BlueCrest Capital – UK Supreme Court confirms that a salaried partner can be a partner unless deemed to be an employee

The UK salaried members legislation provided that a member of an LLP was to be treated as an employee of the LLP for income tax and national insurance contribution purposes if any one of the following three conditions was satisfied:

  • Condition A: The member's remuneration from the LLP was fixed, variable but without reference to the profits or losses of the partnership, or not in practice affected by the overall amount of those profits or losses.
  • Condition B: The member did not have significant influence over the affairs of the LLP .
  • Condition C: Regarding capital contributions to the LLP (which was not at issue in this case.)

Lord Richards and Lady Simler held that the investment manager members of an investment management services LLP, who were not members of the executive committee, satisfied Condition A because most of their remuneration was disguised salary, i.e., they were paid by reference “to the profits generated by themselves or by their team” rather than “the profits of the firm as a whole” ; and also did not satisfy Condition B given inter alia that this Condition “looks to whether a member has influence by virtue of rights to participate in important decisions concerning the partnership and its business viewed as a whole”, as contrasted to “day to day management or operational management of only a part of the business”.
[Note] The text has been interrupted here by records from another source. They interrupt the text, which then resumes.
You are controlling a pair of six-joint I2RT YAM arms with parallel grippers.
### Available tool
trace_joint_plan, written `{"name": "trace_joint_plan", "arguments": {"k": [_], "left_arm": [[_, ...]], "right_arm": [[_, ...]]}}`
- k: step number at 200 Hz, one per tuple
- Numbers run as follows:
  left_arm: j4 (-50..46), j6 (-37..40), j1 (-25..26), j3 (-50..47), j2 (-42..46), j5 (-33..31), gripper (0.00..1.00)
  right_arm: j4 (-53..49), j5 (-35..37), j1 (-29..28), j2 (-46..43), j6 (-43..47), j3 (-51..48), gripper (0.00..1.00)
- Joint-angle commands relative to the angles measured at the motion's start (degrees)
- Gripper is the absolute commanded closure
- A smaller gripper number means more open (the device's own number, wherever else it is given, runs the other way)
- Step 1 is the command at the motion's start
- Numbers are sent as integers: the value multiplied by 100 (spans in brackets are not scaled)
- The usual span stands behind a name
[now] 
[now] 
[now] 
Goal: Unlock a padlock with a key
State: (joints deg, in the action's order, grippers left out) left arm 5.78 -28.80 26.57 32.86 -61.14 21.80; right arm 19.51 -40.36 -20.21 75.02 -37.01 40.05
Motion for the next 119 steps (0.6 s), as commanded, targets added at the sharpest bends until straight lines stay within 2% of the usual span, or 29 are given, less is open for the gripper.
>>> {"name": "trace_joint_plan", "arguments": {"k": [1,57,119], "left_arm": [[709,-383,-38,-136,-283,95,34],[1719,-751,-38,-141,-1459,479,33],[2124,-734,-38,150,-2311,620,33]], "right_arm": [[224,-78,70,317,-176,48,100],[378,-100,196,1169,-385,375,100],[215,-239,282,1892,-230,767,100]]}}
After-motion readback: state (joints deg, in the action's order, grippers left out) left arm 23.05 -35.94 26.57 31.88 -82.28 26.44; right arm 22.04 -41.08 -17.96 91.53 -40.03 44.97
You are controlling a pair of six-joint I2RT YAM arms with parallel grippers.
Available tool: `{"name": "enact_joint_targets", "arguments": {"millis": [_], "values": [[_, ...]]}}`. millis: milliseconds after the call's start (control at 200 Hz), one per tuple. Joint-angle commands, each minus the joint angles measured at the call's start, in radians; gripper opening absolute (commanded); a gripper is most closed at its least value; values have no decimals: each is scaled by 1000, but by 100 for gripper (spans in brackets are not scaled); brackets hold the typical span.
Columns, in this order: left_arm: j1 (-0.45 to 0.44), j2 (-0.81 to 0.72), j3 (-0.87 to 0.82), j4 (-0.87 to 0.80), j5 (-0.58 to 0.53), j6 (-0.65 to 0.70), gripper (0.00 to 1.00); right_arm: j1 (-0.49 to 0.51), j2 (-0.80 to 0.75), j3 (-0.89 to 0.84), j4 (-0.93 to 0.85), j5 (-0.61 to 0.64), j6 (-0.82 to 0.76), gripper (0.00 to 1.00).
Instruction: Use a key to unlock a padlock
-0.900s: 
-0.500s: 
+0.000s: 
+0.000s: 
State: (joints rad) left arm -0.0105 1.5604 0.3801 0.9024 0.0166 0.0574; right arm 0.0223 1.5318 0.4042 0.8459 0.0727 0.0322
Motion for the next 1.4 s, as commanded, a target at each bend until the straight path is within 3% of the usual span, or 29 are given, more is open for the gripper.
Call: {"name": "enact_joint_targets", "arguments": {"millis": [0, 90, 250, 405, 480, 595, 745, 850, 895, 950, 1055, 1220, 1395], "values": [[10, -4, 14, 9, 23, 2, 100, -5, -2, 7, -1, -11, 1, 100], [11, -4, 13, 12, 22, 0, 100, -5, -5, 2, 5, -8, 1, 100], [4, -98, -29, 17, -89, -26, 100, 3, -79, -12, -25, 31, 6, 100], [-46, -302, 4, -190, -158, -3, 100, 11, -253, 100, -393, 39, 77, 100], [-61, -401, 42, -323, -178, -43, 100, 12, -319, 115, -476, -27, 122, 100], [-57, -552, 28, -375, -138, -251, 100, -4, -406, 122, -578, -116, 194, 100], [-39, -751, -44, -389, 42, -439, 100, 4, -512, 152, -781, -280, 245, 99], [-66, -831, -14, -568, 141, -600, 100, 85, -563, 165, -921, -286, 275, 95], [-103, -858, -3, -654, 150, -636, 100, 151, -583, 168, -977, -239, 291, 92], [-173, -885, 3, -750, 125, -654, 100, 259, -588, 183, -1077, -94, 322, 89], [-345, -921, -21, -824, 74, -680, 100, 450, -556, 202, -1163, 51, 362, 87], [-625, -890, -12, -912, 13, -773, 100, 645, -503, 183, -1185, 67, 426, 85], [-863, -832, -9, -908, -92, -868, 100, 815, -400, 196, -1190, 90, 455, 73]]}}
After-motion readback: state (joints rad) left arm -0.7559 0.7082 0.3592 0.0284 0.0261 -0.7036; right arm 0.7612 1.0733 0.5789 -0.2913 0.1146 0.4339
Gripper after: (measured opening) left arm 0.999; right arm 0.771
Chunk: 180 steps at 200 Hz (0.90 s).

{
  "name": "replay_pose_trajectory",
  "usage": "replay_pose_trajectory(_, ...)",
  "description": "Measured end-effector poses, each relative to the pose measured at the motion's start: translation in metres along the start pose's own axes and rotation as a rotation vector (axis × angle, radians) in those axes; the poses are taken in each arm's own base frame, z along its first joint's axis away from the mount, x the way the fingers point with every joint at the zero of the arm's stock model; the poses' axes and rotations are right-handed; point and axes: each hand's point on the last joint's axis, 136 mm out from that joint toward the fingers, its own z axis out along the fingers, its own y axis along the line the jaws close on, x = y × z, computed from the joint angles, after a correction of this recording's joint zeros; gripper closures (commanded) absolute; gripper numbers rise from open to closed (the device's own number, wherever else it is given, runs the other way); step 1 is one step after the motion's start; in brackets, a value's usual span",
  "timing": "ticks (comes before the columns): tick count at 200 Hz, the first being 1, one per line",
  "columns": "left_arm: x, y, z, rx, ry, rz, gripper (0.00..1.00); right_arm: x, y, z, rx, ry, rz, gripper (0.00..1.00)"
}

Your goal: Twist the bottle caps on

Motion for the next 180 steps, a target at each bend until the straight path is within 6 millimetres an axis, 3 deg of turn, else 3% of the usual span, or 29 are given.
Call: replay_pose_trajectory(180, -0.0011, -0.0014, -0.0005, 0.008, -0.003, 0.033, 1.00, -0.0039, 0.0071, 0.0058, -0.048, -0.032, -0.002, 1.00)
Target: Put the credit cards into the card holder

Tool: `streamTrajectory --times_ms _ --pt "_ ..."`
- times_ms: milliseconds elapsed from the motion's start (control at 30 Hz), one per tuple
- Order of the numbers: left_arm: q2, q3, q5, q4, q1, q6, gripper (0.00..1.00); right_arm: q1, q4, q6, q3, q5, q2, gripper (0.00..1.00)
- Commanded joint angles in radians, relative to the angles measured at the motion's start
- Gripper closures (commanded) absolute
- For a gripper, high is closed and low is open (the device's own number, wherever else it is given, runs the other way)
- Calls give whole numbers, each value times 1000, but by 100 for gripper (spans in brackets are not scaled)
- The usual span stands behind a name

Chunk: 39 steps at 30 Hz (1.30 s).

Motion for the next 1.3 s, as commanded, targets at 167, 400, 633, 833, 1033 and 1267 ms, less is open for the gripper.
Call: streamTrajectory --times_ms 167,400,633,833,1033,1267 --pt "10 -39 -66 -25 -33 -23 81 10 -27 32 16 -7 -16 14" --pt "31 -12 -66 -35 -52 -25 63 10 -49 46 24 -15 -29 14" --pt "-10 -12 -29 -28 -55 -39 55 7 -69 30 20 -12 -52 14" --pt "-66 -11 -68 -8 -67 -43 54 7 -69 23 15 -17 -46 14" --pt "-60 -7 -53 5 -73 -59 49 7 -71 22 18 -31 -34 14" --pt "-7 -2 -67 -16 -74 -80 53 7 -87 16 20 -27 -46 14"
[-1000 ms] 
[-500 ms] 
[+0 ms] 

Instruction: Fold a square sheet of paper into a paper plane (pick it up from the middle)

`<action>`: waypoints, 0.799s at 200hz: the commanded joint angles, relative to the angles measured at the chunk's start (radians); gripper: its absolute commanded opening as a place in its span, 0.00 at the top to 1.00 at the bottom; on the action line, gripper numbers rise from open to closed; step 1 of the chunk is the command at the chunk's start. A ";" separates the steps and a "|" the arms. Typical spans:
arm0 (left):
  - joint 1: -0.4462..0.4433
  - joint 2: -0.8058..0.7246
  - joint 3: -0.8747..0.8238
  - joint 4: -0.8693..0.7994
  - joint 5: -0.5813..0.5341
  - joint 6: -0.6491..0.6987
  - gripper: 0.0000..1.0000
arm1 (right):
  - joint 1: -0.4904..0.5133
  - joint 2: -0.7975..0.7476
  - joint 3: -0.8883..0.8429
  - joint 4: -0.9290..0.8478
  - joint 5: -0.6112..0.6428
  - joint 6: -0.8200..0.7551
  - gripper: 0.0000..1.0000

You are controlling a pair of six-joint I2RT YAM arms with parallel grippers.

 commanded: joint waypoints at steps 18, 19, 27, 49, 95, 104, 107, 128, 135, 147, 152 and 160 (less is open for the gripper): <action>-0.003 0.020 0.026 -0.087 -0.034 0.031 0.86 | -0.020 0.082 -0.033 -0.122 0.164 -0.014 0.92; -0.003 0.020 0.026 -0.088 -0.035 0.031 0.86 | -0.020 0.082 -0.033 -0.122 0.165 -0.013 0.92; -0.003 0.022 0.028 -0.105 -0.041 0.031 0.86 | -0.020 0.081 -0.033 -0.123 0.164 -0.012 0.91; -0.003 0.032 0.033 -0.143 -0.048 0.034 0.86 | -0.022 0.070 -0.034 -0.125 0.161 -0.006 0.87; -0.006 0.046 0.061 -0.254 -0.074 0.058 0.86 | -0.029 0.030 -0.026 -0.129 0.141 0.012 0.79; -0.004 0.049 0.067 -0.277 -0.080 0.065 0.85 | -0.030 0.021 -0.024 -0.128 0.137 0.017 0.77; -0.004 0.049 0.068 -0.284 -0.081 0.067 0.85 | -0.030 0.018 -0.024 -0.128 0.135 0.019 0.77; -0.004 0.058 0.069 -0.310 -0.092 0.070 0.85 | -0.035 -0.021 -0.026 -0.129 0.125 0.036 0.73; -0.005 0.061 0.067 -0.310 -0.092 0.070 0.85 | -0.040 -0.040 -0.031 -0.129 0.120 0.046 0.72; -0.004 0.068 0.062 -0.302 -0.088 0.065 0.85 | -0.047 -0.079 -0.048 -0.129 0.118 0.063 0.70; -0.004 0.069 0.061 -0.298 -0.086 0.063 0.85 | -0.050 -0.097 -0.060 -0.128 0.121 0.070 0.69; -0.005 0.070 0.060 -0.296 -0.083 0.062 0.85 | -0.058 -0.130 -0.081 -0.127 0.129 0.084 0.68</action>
Before so finding, they discussed the common law distinction between being a partner and an employee and noted that, in Stekel v Ellice [1973] 1 WLR 191, a salaried partner who did not provide capital was nonetheless found to be a partner, given that he had the right to participate in important decisions about the firm's affairs.

They went on to state:

It is readily apparent that the test set by the legislation (in Conditions A, B and C) broadly encapsulates three elements of the common law test for traditional partnership status. …

… [H]aving regard to the purpose of Condition B and the common law test from which it derives, we consider that the requirement that the member has influence over the affairs of the LLP does suggest having "a voice in the management of the affairs of the LLP" … . It follows that the influence is likely to lie in rights to participate in high level or strategic decision making about the partnership's affairs or at any rate, an ability to influence such decisions. …

It is clear that Condition A is, in general terms, designed to reflect one of the principal characteristics of a traditional partnership, that the profits and losses of the partnership are shared between the partners.

Neal Armstrong. Summary of Commissioners for His Majesty's Revenue and Customs v BlueCrest Capital Management (UK) LLP [2026] UKSC 18 under s. 96.